Problem to work on>
In the records that follow, locate every line with "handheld" and extract it.

Dataset excerpts>

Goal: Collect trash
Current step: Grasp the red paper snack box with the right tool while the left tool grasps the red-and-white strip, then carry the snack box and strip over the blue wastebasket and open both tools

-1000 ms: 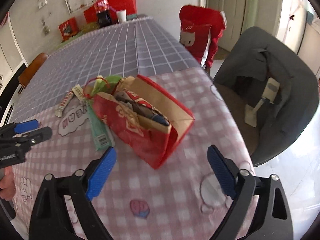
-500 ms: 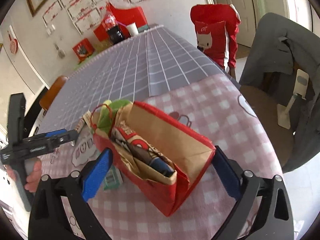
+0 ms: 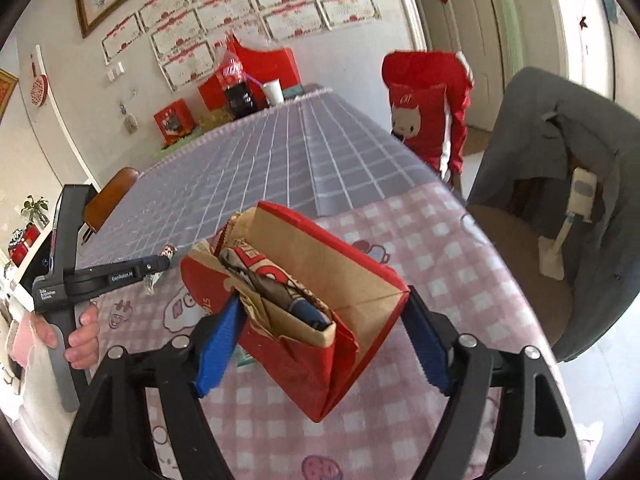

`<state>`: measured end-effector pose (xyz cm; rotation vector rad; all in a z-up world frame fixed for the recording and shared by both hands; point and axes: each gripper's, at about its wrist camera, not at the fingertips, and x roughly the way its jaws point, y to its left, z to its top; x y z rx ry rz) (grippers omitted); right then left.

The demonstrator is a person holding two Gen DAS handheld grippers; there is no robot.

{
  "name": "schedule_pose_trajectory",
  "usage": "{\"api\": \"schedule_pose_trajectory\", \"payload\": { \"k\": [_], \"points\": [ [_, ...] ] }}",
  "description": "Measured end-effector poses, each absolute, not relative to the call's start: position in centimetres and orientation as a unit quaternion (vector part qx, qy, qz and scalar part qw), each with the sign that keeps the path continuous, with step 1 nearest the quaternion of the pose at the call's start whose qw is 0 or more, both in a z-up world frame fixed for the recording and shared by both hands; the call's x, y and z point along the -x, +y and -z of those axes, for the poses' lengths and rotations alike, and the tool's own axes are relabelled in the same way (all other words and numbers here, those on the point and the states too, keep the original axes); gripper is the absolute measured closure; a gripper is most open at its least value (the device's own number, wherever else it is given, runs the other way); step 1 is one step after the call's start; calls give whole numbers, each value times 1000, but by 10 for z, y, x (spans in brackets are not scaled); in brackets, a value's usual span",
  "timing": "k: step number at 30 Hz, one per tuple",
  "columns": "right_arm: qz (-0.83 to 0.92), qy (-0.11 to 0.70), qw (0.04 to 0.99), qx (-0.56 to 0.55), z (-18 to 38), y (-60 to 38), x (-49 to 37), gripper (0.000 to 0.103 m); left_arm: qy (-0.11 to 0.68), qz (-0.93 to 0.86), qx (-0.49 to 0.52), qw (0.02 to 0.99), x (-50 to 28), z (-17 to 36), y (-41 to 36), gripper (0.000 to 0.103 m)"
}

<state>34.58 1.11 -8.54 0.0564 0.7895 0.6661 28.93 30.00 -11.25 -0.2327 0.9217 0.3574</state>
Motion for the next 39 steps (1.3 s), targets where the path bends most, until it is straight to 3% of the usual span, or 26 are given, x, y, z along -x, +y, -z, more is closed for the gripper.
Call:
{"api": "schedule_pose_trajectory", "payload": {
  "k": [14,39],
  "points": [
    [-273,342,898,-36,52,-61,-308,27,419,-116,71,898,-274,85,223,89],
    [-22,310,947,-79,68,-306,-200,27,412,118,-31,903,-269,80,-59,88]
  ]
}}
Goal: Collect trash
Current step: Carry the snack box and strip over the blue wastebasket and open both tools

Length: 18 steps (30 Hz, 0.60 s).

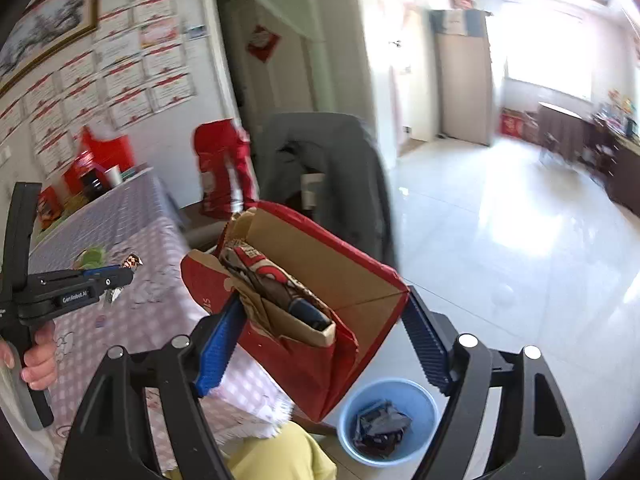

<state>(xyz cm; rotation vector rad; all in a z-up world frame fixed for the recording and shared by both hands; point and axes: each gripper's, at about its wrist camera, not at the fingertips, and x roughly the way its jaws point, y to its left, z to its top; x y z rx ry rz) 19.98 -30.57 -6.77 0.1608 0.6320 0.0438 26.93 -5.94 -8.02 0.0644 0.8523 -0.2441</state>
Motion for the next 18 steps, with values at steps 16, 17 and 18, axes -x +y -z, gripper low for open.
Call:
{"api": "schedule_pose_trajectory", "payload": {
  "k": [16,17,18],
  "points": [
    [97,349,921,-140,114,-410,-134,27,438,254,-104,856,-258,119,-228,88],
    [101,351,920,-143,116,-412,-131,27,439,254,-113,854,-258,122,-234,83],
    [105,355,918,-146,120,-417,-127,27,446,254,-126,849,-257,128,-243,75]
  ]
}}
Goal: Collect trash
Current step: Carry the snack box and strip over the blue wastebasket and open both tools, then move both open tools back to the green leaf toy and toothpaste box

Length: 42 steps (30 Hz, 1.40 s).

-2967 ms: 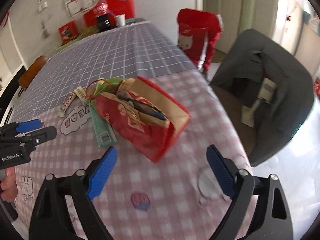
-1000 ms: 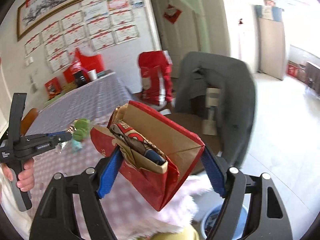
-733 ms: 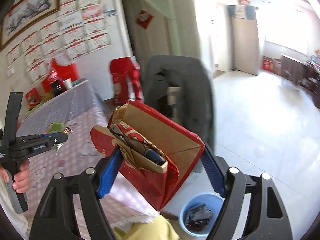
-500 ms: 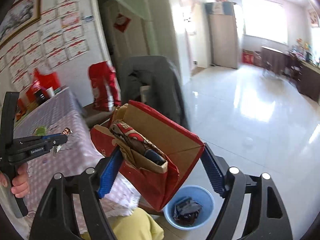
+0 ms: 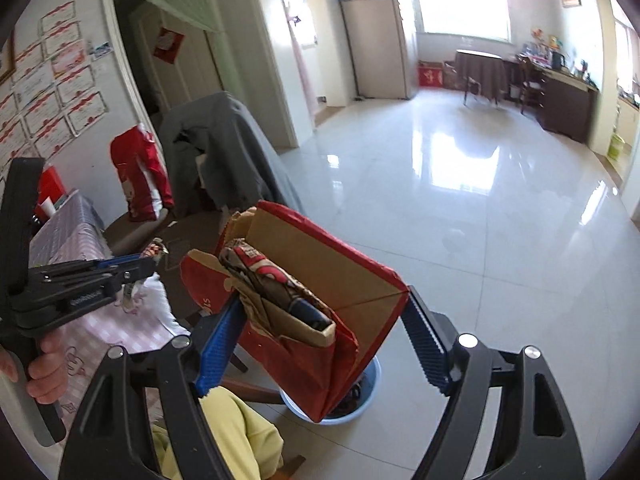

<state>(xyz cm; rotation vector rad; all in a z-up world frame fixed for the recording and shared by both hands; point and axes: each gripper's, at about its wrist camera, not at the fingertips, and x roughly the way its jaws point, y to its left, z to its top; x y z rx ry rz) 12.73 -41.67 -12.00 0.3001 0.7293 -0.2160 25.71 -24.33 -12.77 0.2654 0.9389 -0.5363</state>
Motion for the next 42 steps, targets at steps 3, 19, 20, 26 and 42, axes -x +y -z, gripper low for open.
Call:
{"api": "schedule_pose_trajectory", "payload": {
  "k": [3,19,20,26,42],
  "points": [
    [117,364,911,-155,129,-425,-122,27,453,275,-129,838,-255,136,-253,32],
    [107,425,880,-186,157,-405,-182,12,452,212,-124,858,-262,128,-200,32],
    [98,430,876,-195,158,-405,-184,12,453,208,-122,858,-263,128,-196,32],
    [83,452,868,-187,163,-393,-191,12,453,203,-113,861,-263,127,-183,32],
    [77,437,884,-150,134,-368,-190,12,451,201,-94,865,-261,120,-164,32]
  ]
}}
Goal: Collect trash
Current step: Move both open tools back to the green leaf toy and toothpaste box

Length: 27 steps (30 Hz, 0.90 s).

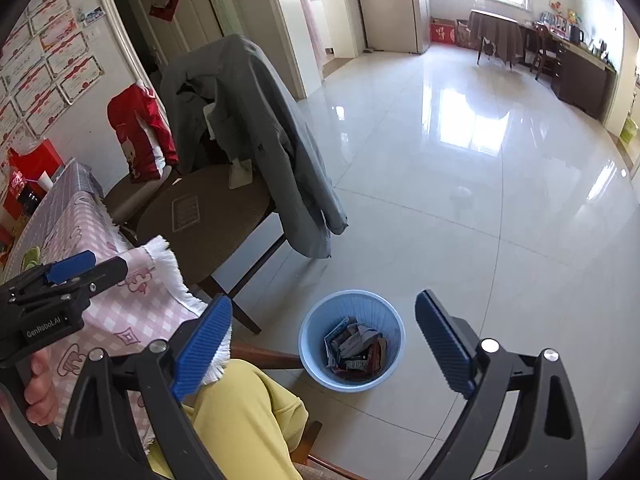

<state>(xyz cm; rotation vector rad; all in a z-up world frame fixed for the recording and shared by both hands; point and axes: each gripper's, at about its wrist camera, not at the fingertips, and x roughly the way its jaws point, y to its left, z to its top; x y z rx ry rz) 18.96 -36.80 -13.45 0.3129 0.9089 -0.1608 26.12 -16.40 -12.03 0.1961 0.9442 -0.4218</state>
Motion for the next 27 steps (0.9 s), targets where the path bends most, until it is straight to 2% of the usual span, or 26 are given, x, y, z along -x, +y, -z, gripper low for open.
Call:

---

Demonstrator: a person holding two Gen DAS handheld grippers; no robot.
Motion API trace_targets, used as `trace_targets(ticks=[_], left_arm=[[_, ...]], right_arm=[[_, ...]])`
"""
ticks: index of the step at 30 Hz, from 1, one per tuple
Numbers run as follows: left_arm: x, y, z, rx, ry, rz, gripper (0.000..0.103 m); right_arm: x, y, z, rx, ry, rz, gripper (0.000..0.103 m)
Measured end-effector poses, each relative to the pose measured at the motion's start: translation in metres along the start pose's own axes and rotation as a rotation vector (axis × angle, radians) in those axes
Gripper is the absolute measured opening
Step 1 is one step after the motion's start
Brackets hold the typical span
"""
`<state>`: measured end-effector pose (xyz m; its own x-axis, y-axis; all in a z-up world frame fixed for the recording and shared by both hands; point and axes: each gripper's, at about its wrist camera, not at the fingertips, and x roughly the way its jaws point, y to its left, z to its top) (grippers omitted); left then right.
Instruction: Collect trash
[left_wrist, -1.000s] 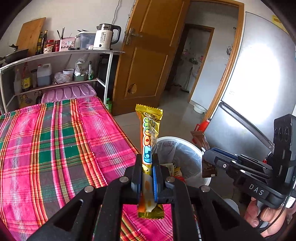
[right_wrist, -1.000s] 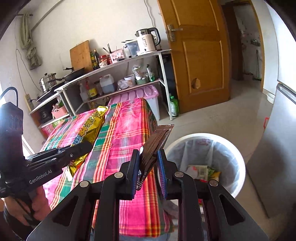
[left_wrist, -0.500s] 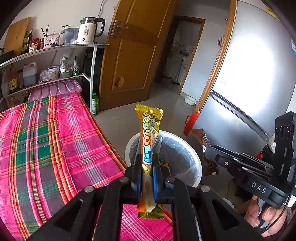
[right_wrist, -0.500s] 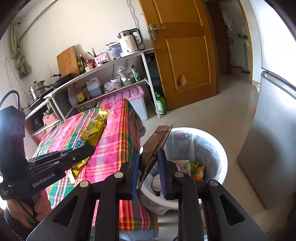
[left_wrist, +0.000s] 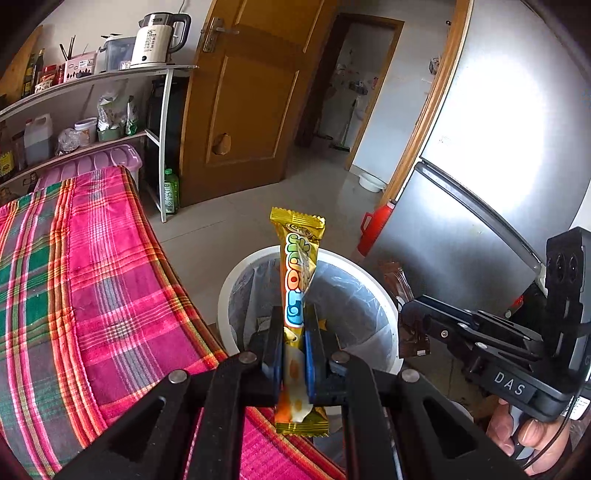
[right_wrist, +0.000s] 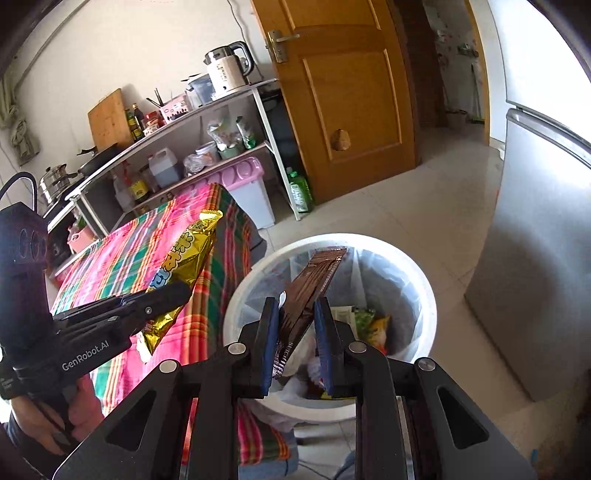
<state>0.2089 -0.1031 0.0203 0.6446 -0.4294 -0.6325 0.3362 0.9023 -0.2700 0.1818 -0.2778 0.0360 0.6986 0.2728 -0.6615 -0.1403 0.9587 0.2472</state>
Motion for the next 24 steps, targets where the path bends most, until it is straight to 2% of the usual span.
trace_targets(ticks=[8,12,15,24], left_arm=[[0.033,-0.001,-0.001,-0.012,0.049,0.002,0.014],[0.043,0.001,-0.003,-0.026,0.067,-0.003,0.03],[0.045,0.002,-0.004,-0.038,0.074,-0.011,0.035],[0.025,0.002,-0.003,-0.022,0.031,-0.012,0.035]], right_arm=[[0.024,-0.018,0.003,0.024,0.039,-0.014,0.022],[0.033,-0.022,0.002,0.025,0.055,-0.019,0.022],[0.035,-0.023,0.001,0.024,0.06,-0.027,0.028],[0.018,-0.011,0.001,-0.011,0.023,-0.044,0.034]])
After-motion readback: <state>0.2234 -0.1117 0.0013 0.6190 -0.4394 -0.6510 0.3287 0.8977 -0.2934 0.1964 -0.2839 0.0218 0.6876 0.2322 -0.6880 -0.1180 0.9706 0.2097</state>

Answer below>
The demonstrator is a person holding two Gen DAS handheld grippers; there is no robot.
Demonstrator: a person holding two Gen DAS handheld grippers; no robot.

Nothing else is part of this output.